_What the task asks_
Exactly the lines below from the one with "the white under-desk" up to and including the one with "black right arm" make up the answer, with nothing else added.
---
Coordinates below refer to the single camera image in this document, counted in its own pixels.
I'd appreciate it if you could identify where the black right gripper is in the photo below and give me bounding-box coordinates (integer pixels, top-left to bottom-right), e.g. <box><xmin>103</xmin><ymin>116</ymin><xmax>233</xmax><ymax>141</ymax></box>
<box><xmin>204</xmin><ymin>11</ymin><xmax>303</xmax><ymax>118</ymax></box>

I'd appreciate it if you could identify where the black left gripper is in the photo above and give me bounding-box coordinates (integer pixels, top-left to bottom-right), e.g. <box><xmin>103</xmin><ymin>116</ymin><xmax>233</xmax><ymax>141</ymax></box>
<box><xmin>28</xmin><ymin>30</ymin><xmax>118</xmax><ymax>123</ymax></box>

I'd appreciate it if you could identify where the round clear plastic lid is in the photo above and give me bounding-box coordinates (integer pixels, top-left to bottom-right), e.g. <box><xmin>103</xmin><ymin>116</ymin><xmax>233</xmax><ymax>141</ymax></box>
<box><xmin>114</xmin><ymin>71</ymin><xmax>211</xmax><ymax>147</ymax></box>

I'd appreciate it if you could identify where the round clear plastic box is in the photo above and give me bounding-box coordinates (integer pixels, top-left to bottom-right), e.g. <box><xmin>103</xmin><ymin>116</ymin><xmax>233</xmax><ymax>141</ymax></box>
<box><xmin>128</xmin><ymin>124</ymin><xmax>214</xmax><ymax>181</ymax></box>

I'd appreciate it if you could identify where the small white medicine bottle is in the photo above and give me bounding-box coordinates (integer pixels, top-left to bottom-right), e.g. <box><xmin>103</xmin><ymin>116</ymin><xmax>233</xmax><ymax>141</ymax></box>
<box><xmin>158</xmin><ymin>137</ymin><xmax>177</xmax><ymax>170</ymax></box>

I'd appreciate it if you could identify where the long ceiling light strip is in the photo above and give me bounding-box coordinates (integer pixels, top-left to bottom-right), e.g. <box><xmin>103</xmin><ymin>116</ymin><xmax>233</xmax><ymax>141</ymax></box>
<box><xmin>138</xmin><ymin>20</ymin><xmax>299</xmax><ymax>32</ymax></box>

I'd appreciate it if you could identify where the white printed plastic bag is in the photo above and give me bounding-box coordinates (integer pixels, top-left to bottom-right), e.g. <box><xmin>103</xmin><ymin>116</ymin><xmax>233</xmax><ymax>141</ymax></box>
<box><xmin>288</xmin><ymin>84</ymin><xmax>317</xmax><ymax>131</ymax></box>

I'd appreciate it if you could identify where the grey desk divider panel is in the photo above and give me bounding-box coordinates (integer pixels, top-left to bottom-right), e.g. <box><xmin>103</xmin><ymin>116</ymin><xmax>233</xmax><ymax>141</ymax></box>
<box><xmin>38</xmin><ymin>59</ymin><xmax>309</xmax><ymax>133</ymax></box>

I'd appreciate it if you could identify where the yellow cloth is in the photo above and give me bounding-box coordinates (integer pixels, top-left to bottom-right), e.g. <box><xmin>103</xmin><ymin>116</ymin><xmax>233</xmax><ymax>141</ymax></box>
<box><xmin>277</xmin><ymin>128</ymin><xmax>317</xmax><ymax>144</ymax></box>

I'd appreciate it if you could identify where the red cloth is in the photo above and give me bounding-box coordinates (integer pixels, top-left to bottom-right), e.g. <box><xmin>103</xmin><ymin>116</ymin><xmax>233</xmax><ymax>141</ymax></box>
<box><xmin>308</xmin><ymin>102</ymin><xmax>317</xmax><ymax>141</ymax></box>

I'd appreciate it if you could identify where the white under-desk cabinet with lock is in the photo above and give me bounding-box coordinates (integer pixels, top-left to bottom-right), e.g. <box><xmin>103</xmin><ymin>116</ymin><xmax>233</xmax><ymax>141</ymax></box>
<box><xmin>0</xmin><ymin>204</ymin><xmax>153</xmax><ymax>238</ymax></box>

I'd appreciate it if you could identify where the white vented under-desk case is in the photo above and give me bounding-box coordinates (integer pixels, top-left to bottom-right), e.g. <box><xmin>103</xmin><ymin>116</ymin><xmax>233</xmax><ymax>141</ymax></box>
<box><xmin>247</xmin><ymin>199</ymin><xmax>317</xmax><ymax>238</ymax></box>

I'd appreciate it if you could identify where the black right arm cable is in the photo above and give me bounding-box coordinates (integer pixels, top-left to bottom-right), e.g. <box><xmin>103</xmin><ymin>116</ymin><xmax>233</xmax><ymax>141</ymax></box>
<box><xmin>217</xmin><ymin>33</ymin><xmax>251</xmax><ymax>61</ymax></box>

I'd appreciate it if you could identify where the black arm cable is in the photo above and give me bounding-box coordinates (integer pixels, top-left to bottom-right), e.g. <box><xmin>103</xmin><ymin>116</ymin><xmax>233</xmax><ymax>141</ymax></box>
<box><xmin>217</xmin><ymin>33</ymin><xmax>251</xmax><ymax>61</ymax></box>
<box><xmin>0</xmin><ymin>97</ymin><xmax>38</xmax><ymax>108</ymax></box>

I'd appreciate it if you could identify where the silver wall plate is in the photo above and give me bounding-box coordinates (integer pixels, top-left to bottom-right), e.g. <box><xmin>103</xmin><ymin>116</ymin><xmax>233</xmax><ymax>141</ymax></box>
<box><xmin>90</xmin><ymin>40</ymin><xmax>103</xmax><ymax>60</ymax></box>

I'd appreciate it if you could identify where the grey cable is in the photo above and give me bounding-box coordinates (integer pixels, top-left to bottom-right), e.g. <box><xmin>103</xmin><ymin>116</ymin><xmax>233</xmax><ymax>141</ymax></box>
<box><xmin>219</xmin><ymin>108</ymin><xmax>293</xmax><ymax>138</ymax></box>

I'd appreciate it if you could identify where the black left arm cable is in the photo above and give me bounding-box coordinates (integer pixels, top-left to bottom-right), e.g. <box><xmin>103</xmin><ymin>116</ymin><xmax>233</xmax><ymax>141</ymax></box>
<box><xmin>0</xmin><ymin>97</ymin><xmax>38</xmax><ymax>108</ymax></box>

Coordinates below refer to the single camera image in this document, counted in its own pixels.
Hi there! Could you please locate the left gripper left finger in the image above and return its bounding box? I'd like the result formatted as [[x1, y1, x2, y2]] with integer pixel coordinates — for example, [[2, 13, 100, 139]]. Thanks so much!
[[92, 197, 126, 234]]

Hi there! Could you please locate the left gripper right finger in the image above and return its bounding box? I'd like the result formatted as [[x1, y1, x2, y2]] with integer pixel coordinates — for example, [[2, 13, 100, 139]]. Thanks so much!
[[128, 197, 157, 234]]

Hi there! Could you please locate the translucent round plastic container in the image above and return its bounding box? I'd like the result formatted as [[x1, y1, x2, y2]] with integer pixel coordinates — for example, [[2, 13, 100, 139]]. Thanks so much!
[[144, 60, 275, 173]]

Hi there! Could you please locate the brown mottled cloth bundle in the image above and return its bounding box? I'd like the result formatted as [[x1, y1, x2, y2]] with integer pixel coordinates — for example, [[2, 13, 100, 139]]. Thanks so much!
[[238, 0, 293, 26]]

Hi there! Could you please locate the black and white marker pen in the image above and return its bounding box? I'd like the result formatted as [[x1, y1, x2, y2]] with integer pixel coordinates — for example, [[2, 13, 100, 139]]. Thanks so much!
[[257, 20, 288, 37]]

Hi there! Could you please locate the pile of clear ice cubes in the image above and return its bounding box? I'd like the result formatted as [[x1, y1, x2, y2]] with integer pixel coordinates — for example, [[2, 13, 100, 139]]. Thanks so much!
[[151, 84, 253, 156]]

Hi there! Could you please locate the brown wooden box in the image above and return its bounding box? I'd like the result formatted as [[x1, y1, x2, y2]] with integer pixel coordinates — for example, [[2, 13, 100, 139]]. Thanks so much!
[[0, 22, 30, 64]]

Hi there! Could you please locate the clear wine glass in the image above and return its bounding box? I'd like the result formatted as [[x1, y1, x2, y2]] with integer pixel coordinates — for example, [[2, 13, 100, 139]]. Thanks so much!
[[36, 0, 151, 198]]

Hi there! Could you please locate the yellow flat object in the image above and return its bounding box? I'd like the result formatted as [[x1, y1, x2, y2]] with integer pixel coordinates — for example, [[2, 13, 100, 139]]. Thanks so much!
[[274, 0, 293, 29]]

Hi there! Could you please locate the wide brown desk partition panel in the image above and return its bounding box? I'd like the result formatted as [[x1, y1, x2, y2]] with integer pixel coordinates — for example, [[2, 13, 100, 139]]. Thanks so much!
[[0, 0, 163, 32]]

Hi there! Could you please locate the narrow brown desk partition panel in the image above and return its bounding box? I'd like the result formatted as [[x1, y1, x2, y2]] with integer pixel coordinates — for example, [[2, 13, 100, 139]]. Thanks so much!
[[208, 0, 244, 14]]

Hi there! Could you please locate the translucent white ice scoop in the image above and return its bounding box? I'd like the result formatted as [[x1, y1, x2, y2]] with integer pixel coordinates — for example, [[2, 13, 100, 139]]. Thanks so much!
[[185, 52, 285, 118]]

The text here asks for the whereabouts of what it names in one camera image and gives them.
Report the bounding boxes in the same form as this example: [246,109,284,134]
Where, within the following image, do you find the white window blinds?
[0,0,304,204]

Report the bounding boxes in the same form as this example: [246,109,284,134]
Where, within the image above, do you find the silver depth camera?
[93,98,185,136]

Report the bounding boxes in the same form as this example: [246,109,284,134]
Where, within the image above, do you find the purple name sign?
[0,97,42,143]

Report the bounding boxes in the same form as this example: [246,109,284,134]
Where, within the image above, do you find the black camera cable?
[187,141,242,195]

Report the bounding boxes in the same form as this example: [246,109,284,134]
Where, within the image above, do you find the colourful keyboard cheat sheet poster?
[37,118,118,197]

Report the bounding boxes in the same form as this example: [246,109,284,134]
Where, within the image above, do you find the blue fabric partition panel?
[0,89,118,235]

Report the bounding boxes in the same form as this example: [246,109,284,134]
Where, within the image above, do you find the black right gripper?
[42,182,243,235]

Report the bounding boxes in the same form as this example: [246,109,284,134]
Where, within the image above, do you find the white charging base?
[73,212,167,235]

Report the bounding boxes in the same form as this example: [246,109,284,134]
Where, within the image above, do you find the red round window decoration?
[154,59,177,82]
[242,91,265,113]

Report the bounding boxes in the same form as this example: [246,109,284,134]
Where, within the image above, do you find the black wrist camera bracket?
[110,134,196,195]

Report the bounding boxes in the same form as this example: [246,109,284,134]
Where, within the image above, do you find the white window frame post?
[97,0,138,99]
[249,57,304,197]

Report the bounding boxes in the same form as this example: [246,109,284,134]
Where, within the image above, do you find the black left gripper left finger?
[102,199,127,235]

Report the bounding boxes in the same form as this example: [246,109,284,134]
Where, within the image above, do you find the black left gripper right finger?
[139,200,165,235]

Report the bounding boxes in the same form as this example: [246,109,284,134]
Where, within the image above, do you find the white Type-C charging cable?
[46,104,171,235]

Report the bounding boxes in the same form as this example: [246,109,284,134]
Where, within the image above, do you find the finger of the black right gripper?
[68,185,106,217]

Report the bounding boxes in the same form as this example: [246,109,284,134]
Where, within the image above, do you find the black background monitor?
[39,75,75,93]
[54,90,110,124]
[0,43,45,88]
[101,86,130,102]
---
_Response to the task_
I'd appreciate it if you could identify where the white under-desk cabinet with lock is in the photo above and give me bounding-box coordinates (integer pixels, top-left to bottom-right), e.g. <box><xmin>103</xmin><ymin>116</ymin><xmax>233</xmax><ymax>141</ymax></box>
<box><xmin>0</xmin><ymin>204</ymin><xmax>153</xmax><ymax>238</ymax></box>

I'd appreciate it if you could identify where the white vented under-desk case is in the photo above and give me bounding-box coordinates (integer pixels, top-left to bottom-right), e.g. <box><xmin>103</xmin><ymin>116</ymin><xmax>233</xmax><ymax>141</ymax></box>
<box><xmin>247</xmin><ymin>199</ymin><xmax>317</xmax><ymax>238</ymax></box>

I'd appreciate it if you could identify where the black right arm cable is in the photo above and give me bounding-box coordinates (integer pixels, top-left to bottom-right), e.g. <box><xmin>103</xmin><ymin>116</ymin><xmax>233</xmax><ymax>141</ymax></box>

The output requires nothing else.